__About this task__.
Transcribe the data below verbatim from the line with "target: fork handle" to the line with "instruction: mark the region of every instance of the fork". Include both of those lines.

__Record extracts__.
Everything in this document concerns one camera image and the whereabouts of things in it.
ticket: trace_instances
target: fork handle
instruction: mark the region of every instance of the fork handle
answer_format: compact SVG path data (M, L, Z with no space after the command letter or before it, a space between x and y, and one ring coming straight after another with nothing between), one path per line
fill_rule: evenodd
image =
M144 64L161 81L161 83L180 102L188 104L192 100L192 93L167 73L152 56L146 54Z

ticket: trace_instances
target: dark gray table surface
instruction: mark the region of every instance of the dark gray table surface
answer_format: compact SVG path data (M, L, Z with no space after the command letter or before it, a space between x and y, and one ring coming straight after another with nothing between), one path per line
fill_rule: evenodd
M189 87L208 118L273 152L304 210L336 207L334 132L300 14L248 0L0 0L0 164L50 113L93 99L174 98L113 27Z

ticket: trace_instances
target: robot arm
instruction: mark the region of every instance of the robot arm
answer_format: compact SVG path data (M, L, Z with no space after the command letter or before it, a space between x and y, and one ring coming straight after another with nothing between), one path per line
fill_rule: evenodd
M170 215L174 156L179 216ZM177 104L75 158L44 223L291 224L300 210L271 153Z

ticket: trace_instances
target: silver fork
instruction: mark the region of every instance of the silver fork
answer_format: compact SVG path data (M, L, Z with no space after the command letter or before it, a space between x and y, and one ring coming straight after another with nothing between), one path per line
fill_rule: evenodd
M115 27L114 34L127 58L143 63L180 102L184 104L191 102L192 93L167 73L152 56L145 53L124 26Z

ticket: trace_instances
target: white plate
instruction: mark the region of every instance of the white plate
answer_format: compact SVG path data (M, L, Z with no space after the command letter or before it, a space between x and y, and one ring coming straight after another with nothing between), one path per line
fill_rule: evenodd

__Completed exercise__.
target: fork handle
instruction: mark the region of every instance of the fork handle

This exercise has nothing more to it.